Depuis la conclusion du premier traité bilatéral d’investissement en 1959, le droit international des investissements a fait de l’encouragement et de la protection des investissements ses fondements et ses priorités absolues. Dès lors, les États, désireux d’attirer des investissements internationaux et d’assurer la protection de leurs investisseurs à l’étranger, ont souscrit un nombre croissant de traités d’investissement garantissant des protections tels que le traitement juste et équitable et une indemnité « prompte et adéquate » en cas d’expropriation. Globalement, les accords internationaux sur l’investissement intègrent non seulement les traités bilatéraux d’investissement, mais aussi les accords de coopération économique et notamment ceux de libre-échange qui incorporent des clauses spécifiques consacrées aux investissements. La croissance exponentielle du nombre moyen de traités bilatéraux d’investissement sont à mettre en parallèle avec une progression globalement continue des flux d’investissements directs étrangers (dollars courants) depuis les années 1980, avec une accélération marquée à partir des années 1990. De nombreux travaux ont étudié l’impact des traités bilatéraux d’investissement sur les flux d’investissements directs étrangers. Ces travaux prennent en compte uniquement l’existence ou pas d’un traité bilatéral d’investissement (le plus souvent par la présence d’une variable dichotomique dans la modélisation, qui vaut 1 si un traité bilatéral d’investissement a été signé, 0 sinon), mais lorsqu’il existe très peu d’études introduisent comme facteurs explicatifs les clauses et la nature des accords. Ces autres facteurs potentiellement explicatifs des flux d’investissements directs étrangers offrent un champ quasiment inexploré, qui mérite une investigation plus poussée, i.e. désagrégée.
Ce projet analyse les types de clauses des traités dont la présence ou l’absence peut s’avérer significative pour leur efficacité. Notamment, il se décline en trois grandes parties. La première partie s’est focalisée sur l’analyse des traités, les pays retenus, et l’identification des règles de droit substantiel et procédural susceptibles d’avoir un impact sur les flux d’investissements. Dans une deuxième partie, grâce à un examen attentif de la littérature, le projet a abordé le lien entre les traités bilatéraux d’investissement et les flux d’investissements directs étrangers, le type de données et leur niveau d’agrégation. Cet examen de la littérature a servi de point d’appui à la modélisation des flux/stocks d’investissements directs étrangers. La dernière partie s’est focalisée sur la modélisation des flux/stocks d’investissements directs étrangers sortants sur la période 1980-2012.

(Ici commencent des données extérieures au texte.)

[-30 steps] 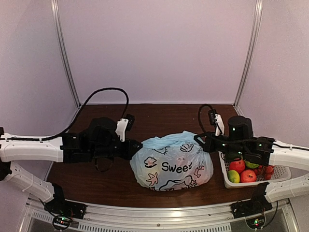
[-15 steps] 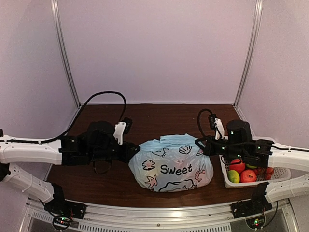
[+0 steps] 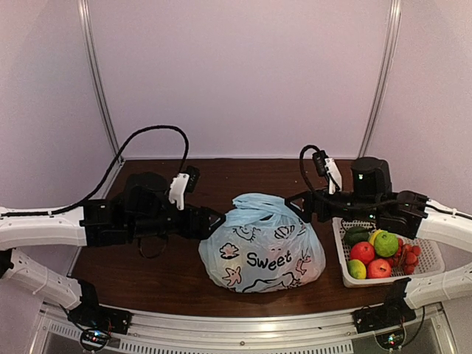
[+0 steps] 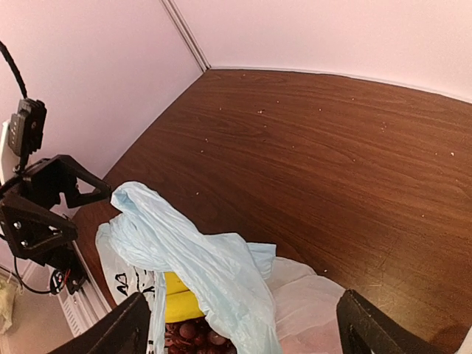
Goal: Untie the knot of the plastic bag and take out the fruit
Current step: Untie the bag handles from the takeout bag.
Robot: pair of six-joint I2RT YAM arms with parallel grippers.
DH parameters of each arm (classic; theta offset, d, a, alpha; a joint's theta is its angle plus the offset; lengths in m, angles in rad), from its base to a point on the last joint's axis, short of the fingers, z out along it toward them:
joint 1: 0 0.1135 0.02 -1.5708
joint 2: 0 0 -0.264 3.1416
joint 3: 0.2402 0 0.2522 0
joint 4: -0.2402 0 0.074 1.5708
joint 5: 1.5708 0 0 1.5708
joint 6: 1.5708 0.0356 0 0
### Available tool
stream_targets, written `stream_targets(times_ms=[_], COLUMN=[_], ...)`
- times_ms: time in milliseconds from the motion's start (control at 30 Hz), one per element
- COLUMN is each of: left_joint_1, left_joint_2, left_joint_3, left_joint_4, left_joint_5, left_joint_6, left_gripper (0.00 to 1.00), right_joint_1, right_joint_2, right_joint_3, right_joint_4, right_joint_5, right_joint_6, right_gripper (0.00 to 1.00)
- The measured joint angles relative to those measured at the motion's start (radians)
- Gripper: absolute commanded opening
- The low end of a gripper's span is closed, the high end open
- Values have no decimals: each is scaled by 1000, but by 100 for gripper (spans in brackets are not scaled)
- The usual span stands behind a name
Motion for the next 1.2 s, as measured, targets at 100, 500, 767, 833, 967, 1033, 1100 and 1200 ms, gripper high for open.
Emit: stream_targets(times_ms=[100,500,767,833,967,1033,1100,1200], left_joint_1=[0,4,4,4,4,4,4,4], left_joint_2=[-2,67,76,76,76,76,80,121], left_joint_3=[39,145,145,145,145,145,151,198], left_joint_4=[-13,-60,-77,-77,-77,-79,-87,-100], left_joint_5=[3,13,28,31,32,39,47,66], left_joint_6=[5,7,-2,-4,-2,5,22,69], left_gripper=[88,92,92,93,94,95,95,95], right_joint_1=[0,0,0,0,0,0,0,0], right_joint_2=[35,261,414,428,404,365,298,165], right_joint_3=[61,246,335,335,333,329,312,235], right_joint_4=[-54,-137,-131,-130,-105,-87,-62,13], right_joint_5=[-19,-146,-234,-247,-251,-232,-199,-132], right_joint_6=[-68,-231,-263,-254,-241,-227,-209,-172], right_gripper=[90,84,48,31,9,8,11,13])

Les résultats révèlent que la ratification des traités bilatéraux d’investissement a un effet positif et significatif sur les investissements directs étrangers sortants. Les clauses de droit substantiel et procédural des traités bilatéraux d’investissement ont été introduites comme variables explicatives ce qui constitue une avancée importante au regard des travaux appliqués qui existent déjà sur le sujet. Il en ressort que l’absence de clause sur le traitement national ainsi que des mécanismes institutionnels jouent négativement. L’accès au règlement des différends en matière d’investissements internationaux (ICSID (convention de Washington) + autres types d’arbitrage) a un effet positif et significatif. Ce type de clause favorise aussi les investisseurs, en leur permettant non seulement d’accéder au règlement des différends au niveau international mais aussi de choisir parmi plusieurs types d’arbitrage. Pour les exceptions, les résultats ne semblent pas dégager d’effets significatifs tout comme les clauses liées à l’expropriation et celle qui concerne l’absence du droit de réglementer. On peut conclure que les clauses les plus importantes pour encourager les flux d’investissement sont le traitement national, l’accès à des multiples types de règlement des différends et la présence des mécanismes institutionnels. Néanmoins, les problèmes de données et la faible disponibilité des données des stocks/flux des investissements directs étrangers a réduit le nombre d’observations exploitées pouvant engendrer des biais de sélection même si une attention particulière a été portée à la structure des échantillons restreints considérés. Des extensions en cours visent notamment à compléter la base de données et à prendre en compte les biais de sélection/d’endogénéité pour fixer la robustesse des résultats ici présentés.